Here are 18 thoughts on this challenge, one for each day we were actually able to keep it up:

  1. First of all, the Diet Coke and energy drinks ban lasted about six days. Just a stupid, stupid thing to try. When I die, I want to be buried with a fountain Diet Coke in my hand.
  2. We were doing great with the no alcohol thing right up until Halloween. You may remember it fell on a Friday night this year. Rather than either stay home and be the weird people not having any fun on Halloween or go out to a party and be the lame people not drinking or enjoying themselves, we decided to go to Six Flags’ Fright Night just north of Los Angeles. Yes, we’re adults and we like amusement parks & roller coasters. Unfortunately, before we were there even three hours, my fiancee—who grew up loving roller coasters so much that when you ask what her dream profession would be, she’ll immediately respond “roller coaster tester”—decided that she’s too old for roller coasters and her stomach can no longer handle them. It wasn’t even dark yet. The fright part of Fright Night hadn’t even started. But we left because the alternative was that I’d go on rides all night by myself and she’d stand there and watch me.
  3. The result of all this was that we were back in our apartment by 8pm on Haloween night with absolutely nothing to do. As you might guess, one thing led to another and rum was enjoyed by both of us.
  4. So 100% I can blame losing the alcohol challenge on my soon-to-be wife.
  5. I can blame her queasy stomach for us cheating so quickly, but we wouldn’t have made it the full 45 days anyway. There was a friend’s birthday always hanging over this challenge. It was last Saturday and there was just no way we weren’t going to drink that night. What kind of asshole shows up for a night of drinking on his friend’s birthday and says, “Sorry, I’m gonna be pretty lame tonight. I’m voluntarily doing six weeks sober.” It’s understandable if you just have a friend who doesn’t drink or is a recovering alcoholic, but just for the fun of it, you’ve decided to time a pointless alcohol cleanse with my birthday? Rude.
  6. After this past month, I still wonder what adults with no children do on the weekends if they’re not drinking and going out to dinner?
  7. We tried things like going bowling, taking our dog on long nighttime walks, staying in & playing cards and going to see movies in the theater.
  8. But it turns out all those things are better when you do them while drinking!
  9. I’ll admit that 10 years ago the pain from giving up alcohol would have been directly due to not being able to party with friends and get inebriated. That part wasn’t as painful this time. The pain came from the fact that beer just tastes good and I was depriving myself of that. If this experiment taught me anything, it’s that I LOVE the taste of beer.
  10. My biggest fear from all this? My fiancee and I getting pregnant someday. I hope to god I’m not expected to be one of those husbands who doesn’t drink for nine months to show his commitment and appreciation to his wife. It won’t happen.
  11. By the way, I always thought I’d appreciate women for the physical agony they go through while being pregnant and giving birth, but I think I’ll end up appreciating them more for going nine months sober. Just impossible stuff right there.
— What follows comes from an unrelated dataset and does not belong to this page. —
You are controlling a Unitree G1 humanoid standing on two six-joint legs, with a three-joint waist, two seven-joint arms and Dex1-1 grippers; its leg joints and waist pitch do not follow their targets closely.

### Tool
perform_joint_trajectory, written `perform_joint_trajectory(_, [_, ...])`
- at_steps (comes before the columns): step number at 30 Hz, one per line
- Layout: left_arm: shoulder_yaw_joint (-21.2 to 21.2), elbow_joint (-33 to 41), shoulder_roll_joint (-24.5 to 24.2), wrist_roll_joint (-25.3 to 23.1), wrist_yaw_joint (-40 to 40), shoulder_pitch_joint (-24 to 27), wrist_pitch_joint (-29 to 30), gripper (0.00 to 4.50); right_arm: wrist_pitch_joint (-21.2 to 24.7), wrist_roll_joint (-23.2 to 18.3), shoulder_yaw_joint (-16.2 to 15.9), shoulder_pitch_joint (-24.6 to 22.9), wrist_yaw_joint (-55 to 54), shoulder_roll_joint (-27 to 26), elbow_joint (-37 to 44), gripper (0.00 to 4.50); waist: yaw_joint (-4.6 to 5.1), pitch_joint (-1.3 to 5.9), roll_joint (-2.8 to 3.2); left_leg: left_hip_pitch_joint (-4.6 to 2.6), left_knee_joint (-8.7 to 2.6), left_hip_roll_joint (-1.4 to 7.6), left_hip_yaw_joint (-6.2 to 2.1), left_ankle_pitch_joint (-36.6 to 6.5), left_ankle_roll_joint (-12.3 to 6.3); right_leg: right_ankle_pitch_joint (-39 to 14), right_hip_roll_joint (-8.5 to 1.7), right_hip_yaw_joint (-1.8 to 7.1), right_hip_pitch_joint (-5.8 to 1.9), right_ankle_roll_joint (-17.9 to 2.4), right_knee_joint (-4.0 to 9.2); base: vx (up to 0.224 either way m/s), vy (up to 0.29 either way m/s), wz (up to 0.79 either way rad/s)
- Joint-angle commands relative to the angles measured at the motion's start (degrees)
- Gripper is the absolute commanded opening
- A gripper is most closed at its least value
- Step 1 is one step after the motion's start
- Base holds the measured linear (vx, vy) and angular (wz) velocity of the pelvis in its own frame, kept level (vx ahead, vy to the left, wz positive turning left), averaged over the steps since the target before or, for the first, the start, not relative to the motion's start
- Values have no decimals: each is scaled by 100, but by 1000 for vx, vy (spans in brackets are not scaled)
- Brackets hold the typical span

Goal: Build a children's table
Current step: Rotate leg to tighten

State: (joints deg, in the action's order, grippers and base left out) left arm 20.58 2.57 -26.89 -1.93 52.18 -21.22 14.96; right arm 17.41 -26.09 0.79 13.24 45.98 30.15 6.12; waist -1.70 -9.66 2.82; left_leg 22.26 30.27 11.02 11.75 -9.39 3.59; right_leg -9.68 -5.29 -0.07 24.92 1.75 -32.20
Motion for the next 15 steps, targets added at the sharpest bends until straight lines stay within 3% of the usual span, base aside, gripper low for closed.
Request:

  12. I guess if you’re ranking my needs based on this challenge, you’d have no choice but to conclude that Diet Coke is the most important thing in my life, with alcohol second, and meat a distant third (still haven’t touched meat and we’re on day 43). Who knew?
  13. You want to talk benefits? Well, I was told by several people that going sober for a period of time would lead to feeling healthier, looking healthier and waking up every morning with a clearer head.
  14. Certainly there were some weekend mornings of waking up feeling a bit better than I would have otherwise, but let’s not go crazy here. The benefits of not drinking in no way trump the benefits of drinking.
  15. And if I’ve learned something else from all this, it’s that sometimes quitting is a perfectly acceptable thing to do. And that’s why I’m stopping on #15 and quitting this blog post early…making commitments and then falling short of those commitments is just how I operate.